A recent study released by the Identity Theft Resource Center (“ITRC”), a non-profit organization dedicated exclusively to the prevention of identity theft, suggests that in 2009, while the government appeared to be improving data security, the protection of customers’ private information by some businesses may have worsened. The annual ITRC study is funded by the U.S. Department of Justice’s Office of Victims of Crime and tracks how a data breach occurs and identifies the breach by sector – including general business, medical and health, financial institutions, government/military, and educational.

The highlights of the 2009 ITRC study include the following:

  • Breaches within the general business sector (not including companies in the more heavily-regulated financial and medical sectors) climbed from 21% to 41% between 2006 to 2009, the worst sector performance by far.
  • Paper breaches increased 46% from 2008 and now account for nearly 26% of known breaches.
  • The number of breaches caused by a malicious attack surpassed the number resulting from human error for the first time in three years.
  • In only six of the total 498 breaches reported was encryption or other strong security feature protecting the exposed data utilized.
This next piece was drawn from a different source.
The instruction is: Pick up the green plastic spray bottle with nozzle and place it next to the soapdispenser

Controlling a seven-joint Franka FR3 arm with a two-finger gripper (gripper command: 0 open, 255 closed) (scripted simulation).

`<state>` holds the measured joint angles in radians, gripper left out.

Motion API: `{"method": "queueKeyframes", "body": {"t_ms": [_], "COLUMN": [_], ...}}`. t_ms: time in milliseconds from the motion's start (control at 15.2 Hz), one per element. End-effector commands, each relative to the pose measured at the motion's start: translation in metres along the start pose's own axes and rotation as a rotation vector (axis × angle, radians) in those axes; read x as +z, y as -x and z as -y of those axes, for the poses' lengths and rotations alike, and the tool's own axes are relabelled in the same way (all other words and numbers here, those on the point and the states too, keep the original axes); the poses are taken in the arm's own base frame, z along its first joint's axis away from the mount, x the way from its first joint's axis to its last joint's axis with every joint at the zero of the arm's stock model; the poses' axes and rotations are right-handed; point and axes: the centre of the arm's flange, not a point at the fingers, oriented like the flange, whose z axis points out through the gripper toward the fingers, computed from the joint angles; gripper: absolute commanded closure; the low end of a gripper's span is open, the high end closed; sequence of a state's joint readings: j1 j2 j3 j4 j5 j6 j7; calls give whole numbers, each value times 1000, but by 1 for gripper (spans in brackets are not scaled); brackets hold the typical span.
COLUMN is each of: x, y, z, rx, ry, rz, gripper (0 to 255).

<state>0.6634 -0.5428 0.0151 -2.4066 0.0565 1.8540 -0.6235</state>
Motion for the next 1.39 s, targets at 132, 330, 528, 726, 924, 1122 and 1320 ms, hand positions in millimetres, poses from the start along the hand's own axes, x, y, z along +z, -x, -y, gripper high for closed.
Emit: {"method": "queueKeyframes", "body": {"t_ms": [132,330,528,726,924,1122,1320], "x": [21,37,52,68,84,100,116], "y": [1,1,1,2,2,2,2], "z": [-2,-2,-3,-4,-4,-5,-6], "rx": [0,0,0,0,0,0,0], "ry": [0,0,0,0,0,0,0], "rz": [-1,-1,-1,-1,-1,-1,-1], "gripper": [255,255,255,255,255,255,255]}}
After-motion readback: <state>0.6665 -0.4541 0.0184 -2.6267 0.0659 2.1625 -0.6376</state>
These statistics highlight the importance of consistently evaluating the measures your company takes to secure private data. Otherwise, your company runs the risk of being sued for breach of privacy, including in the individual and class action context, or becoming the subject of investigation by state and/or federal regulators, who are becoming increasingly aggressive about investigating privacy breaches. Your company may also find itself liable to third-parties with whom it does business, including credit card issuers and merchant banks, especially if your company’s privacy protections fail to meet the industry standard. [Click here for a post from the Kelley Drye Advertising Group’s “Ad Law Access Blog” regarding a recent law passed in the state of Washington that establishes such liability.]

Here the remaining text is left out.